# Assigned task:
Once the pictures are removed, reproduce what is left of the data below exactly.

# Supplied material:
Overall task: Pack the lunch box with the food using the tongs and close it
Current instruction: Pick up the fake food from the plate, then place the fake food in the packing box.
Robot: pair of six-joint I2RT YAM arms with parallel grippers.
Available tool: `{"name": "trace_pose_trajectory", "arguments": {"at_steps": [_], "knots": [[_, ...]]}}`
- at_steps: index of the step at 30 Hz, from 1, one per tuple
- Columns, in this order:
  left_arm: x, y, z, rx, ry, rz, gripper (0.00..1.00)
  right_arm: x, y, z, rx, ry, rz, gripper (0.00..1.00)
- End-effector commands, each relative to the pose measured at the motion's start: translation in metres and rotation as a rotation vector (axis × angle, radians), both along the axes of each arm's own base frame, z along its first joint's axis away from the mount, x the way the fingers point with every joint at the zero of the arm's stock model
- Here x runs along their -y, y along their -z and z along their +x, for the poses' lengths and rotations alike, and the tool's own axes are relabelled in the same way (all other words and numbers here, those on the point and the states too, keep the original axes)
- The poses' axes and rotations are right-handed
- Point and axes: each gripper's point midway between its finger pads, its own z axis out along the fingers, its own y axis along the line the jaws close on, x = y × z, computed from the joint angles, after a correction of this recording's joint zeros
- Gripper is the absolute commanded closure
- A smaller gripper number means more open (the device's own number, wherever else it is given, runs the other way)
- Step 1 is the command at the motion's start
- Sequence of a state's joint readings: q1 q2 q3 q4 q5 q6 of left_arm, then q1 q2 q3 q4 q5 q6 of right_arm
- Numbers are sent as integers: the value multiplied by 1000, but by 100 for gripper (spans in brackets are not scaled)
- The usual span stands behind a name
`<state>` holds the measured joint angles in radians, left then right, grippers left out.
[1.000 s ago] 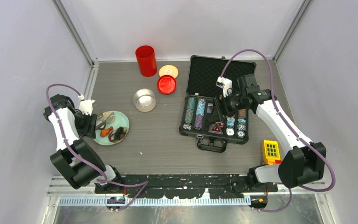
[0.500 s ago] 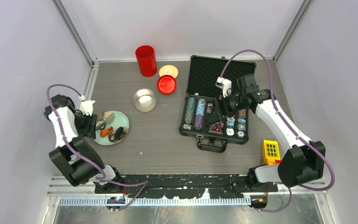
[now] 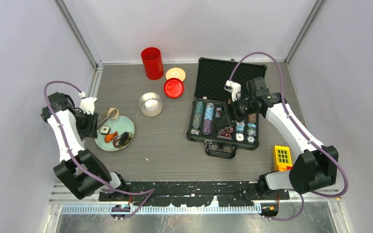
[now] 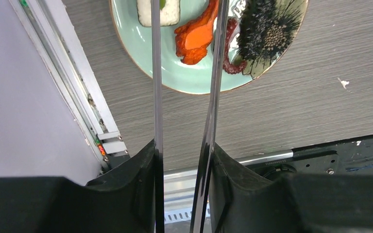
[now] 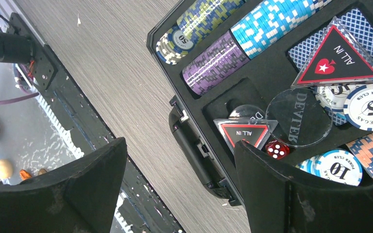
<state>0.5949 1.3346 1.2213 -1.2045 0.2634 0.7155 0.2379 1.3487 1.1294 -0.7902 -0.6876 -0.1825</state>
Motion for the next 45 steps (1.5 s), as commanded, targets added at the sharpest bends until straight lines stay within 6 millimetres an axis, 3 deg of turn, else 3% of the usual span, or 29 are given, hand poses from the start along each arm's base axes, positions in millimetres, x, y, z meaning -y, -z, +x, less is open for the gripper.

# Finished task:
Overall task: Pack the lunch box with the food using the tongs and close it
Current instruction: Pick up the fake food from the plate, then place the fake food in the packing box.
Robot: pair of six-joint I2RT YAM arms with parallel grippers.
Available tool: `{"name": "trace_pose_trajectory", "arguments": {"at_steps": [_], "knots": [[_, ...]]}}`
- at_steps: index of the step at 30 Hz, from 1, one per tuple
- Columns, in this order:
  left_arm: x, y, z, rx, ry, rz, gripper (0.00..1.00)
  right_arm: x, y, z, rx, ry, rz, gripper (0.00..1.00)
- End-effector commands, each relative to the pose measured at the motion's start: translation in metres and rotation as a rotation vector (axis × angle, radians), both along the axes of each arm's own base frame, z along its first joint's axis away from the mount, x the way the fingers point with every joint at the zero of the arm's stock model
- Here x runs along their -y, y along their -z and z along their +x, for the poses' lengths and rotations alike, and the tool's own axes are relabelled in the same way (all other words and numbers here, those on the point and the states too, keep the original axes)
- The poses' axes and rotations are right-handed
- Point and axes: each gripper's point midway between its finger pads, its own z axis out along the fingers, its own y axis along the line the jaws close on, x = y × z, computed from the joint angles, after a correction of this recording's joint zeros
- Gripper is the absolute commanded closure
- A smaller gripper number means more open (the device's own number, wherever else it is given, runs the other way)
- Step 1 is the command at the motion's start
- Sequence of a state's joint readings: q1 q2 q3 q4 q5 q6 of left_arm, then q1 q2 q3 q4 q5 q6 of right_arm
- Numbers are sent as integers: the value multiplied by 1000, but by 100 for gripper (spans in brackets are not scaled)
- The usual span stands behind a name
`<state>` holds the measured joint angles in radians, left then right, grippers left out.
[1.000 s ago] 
[0.500 s ago] 
[now] 
[now] 
[now] 
<state>0.5949 1.3346 1.2213 -1.2045 0.2634 0.7155 0.2379 1.3487 1.1294 -0.7902 -0.6876 -0.1825</state>
Motion for the next 45 steps (1.5 s), as commanded, targets added at the sharpest bends until straight lines stay within 6 millimetres an axis, 3 deg of turn, else 3% of the usual span, or 29 are given, hand poses from the start along each arm's base axes, positions in millimetres, x, y, z meaning -y, -z, +x, less is open for the gripper.

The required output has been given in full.